All the data below needs to be retyped exactly as shown.

■ Data
[Start of section]
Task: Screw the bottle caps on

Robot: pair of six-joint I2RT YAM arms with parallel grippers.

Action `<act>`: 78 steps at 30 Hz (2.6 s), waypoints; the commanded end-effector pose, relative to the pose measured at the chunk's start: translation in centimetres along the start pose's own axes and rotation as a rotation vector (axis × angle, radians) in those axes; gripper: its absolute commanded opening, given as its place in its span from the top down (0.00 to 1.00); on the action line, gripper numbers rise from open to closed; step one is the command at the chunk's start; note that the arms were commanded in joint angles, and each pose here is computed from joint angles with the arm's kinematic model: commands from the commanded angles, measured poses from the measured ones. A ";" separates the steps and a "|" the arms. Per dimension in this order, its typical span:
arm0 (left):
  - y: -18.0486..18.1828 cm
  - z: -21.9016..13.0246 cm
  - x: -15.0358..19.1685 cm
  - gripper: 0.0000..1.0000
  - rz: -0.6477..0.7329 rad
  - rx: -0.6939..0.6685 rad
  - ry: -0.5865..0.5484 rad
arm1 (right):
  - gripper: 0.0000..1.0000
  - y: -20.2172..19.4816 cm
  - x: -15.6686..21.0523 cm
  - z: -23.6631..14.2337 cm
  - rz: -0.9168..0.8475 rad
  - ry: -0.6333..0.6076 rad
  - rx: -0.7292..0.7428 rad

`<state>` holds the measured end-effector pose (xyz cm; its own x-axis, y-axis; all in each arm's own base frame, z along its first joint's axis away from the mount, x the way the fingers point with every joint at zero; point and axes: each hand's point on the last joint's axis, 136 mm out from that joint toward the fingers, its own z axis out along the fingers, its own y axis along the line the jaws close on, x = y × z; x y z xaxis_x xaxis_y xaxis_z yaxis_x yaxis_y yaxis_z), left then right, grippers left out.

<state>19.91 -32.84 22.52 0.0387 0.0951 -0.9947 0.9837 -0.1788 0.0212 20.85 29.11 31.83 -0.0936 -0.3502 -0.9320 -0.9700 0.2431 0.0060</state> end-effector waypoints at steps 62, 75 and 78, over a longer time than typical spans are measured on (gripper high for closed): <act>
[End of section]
■ Answer box
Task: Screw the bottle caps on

Robot: pair of six-joint I2RT YAM arms with parallel grippers.

Action `<act>`: 78 steps at 30 Hz (2.6 s), waypoints; the commanded end-effector pose, relative to the pose measured at the chunk's start: translation in centimetres along the start pose's own axes and rotation as a rotation vector (axis × angle, radians) in those axes; gripper: its absolute commanded opening, given as its place in its span from the top down (0.00 to 1.00); on the action line, gripper numbers rise from open to closed; step one is the command at the chunk's start; note that the arms were commanded in joint angles, and each pose here is computed from joint angles with the arm's kinematic model: commands from the commanded angles, measured poses from the measured ones. A ";" separates the steps and a "|" the arms. Per dimension in this order, its typical span:
arm0 (left):
  - y: -18.0486..18.1828 cm
  - z: -21.9016..13.0246 cm
  - x: -15.0358..19.1685 cm
  - gripper: 0.0000..1.0000
  - rz: -0.6477..0.7329 rad
  - rx: -0.6939..0.6685 rad
  - ry: -0.5865..0.5484 rad
arm1 (right):
  - gripper: 0.0000..1.0000
  - y: -20.2172..19.4816 cm
  - x: -15.6686..21.0523 cm
  - z: -23.6631..14.2337 cm
  - rz: -0.9168..0.8475 rad
  - ry: -0.6333..0.6076 rad
  - rx: -0.7292..0.7428 rad

`<state>` holds the measured end-effector pose (xyz cm; its own x-axis, y-axis; all in each arm's own base frame, z along its first joint's axis away from the mount, x the way the fingers point with every joint at zero; point and axes: each hand's point on the last joint's axis, 136 mm out from that joint toward the fingers, its own z axis out along the fingers, its own y axis along the line the jaws close on, x = y × z; x y z xaxis_x xaxis_y xaxis_z yaxis_x yaxis_y yaxis_z), left then right, grippers left out.

<state>19.91 -32.84 22.52 0.0387 0.0951 -0.9947 0.9837 -0.1788 0.0212 20.85 29.11 31.83 -0.0936 -0.3502 -0.9320 -0.9700 0.2431 0.0060</state> end-effector waypoints at steps 62, 75 and 78, over a longer time than typical spans are measured on (gripper high for closed): <act>

With this, the exercise is done.